先日保育園の1歳児の部屋から大きな泣き声が聞こえてきて、何事かと行ってみると、いよいよ危ないことをして(パジャマ袋の紐を首にかけていて)男性保育士さんに叱られていました。この様に大きな泣き声になってしまうと、子どもはもう大人の言うことを聞きません。「抱いてお話してあげて」と保育士に伝えると、泣いていた男の子は自分の一番大好きな女性の保育士さんに抱かれ、ようやく泣き声が止まりました。「お首に紐を巻きつけたら危ないね、あぶない・あぶない」と諭すようにやさしく伝える保育士さんの顔を見つめて男の子は、前よりずっと素直な表情に変わっていました。

子供に分かってもらう為には、叱る大人と子供との関係が、かなり親密なものに成熟していることが大切です。そして「二度とこの様なことをしないようしっかり叱っておこう」という、大人の愛情から発した行為であるにも拘らず、大人がつい大きな声(感情が含まれる)になってしまうと、まだこのくらいの年齢の子どもでは、恐怖心が先立ってしまいます。加えて子どもは自分の存在を否定されたと思ってしまいます。大人の気を取り戻そうとするのか、大声で泣いたり、寝転ぶ・頭を床にがんがんと打ちつけるなど大人を困らす行動を取るようにもなります。そこで大人がうろたえたりしたら、子どもはもう味を占めて、「こうすれば大人は言うことを聞いてくれる!!」と思うのでしょう。ちょっとしたことでこのやりとりが始まり、繰り返される事で、その“大人を困らせる行為”は徐々にエスカレートしていきます。

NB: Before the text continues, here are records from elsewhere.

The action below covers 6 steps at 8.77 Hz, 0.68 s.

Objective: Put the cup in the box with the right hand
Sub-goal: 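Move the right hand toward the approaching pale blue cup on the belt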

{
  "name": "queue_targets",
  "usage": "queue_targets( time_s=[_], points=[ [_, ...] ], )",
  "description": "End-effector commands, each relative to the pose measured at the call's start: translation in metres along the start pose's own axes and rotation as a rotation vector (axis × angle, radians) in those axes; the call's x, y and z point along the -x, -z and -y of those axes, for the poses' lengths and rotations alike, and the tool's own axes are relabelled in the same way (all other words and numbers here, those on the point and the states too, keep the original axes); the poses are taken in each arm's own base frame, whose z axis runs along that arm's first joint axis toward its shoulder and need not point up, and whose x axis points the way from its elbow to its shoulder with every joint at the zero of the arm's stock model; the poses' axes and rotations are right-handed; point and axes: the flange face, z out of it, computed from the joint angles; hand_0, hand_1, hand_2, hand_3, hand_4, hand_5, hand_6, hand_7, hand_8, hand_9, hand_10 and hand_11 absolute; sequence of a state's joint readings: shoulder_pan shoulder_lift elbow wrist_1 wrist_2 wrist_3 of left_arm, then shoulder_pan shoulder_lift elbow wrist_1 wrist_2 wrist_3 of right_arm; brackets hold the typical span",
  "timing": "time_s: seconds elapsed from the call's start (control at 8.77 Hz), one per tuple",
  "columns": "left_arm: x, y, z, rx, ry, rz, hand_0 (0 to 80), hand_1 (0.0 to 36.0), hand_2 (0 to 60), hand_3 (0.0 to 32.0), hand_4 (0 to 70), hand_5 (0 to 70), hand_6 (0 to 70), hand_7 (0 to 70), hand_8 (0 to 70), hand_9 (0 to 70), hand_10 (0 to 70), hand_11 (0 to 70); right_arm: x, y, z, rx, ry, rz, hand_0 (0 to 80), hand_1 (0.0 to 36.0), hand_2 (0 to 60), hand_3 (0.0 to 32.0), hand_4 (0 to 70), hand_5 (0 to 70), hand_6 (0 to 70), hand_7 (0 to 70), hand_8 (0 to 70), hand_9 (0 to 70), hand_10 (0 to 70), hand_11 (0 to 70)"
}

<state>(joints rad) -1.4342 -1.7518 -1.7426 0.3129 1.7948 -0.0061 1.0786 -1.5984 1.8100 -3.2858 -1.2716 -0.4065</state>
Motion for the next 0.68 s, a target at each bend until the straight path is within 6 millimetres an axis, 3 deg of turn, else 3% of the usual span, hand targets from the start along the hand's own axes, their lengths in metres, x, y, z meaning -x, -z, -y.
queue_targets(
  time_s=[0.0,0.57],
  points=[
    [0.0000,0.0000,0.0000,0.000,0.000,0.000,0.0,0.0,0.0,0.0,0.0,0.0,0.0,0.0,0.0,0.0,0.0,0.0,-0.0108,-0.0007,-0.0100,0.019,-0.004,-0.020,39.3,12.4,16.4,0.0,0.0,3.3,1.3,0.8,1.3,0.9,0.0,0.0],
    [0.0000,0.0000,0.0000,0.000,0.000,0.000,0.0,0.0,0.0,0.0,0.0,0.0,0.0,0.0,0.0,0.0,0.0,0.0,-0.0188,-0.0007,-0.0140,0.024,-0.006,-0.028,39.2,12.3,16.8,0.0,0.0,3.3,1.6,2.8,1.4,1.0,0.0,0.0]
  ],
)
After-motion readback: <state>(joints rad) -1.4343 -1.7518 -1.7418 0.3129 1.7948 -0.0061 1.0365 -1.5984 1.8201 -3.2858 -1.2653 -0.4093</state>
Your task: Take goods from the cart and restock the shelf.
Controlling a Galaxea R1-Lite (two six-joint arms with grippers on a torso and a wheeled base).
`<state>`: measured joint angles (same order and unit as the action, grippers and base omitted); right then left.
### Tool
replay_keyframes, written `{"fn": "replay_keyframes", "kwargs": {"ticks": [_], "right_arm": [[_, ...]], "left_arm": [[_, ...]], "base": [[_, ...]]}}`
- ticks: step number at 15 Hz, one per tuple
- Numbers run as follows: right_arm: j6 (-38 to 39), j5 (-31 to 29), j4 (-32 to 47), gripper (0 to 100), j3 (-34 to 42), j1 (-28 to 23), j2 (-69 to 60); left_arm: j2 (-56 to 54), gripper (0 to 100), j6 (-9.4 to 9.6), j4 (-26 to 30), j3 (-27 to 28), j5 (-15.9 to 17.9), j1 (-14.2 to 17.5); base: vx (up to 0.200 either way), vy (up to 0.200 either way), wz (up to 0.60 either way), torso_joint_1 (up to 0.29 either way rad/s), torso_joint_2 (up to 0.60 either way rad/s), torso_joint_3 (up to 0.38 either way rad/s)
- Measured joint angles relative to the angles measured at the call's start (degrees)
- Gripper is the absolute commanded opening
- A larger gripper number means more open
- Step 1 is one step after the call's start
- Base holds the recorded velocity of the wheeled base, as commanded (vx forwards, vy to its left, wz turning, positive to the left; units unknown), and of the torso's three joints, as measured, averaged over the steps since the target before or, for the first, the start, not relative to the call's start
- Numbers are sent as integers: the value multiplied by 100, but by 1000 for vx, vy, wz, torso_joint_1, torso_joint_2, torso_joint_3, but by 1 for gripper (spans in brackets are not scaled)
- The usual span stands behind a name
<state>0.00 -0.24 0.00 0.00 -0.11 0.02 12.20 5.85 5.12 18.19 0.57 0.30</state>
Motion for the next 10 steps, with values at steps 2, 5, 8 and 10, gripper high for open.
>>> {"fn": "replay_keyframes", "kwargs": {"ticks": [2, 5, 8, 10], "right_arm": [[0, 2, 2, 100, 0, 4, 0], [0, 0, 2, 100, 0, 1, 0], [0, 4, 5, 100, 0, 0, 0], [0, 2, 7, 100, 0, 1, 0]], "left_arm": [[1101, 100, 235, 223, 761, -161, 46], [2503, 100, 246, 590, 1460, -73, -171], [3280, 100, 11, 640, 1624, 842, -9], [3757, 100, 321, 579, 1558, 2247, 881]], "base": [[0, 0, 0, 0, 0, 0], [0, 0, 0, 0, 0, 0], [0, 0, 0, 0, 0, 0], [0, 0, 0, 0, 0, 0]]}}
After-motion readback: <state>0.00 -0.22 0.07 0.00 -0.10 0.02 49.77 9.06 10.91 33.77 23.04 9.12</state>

とにかく子どもの行動は日々活発になっていくものです。危険が伴い、日々の生活の中でこれだけは叱ってでも分ってもらいたいということはいくつか出てくる筈です。それを伝える「こつ」は、子どもの身体のどこかに触れ、じっと子どもの眼を見て、「○○だからやってはいけません」と毅然とした態度で伝えることです。そしてその声は低く、叱る言葉は短く、くどくない事が大切です。子供から離れたところから大きな声で叱ると、声がどんどんエスカレートする上、子どもの方でも大人の声を聞き流す癖がついてしまいます。

1歳半という年齢は、自分の身の危険について注意を受けることがあることを少しづつ記憶できる年齢です。何か危ないことをしているお子さんを見て、大人が「○○ちゃん!!」と緊迫した声をかけた時、さっと大人の方に振り返らないお子さんは、大人との親密な関係(愛着関係)が出来上がっていないという風に考えなくてはなりません。いざと言う時にしっかり叱れる大人でいる為には、日頃子ども達の正当な生理的欲求には充分答え、たくさん甘えさせてあげて、子どもから見た大好きな大人でいるよう心がけたいものですね。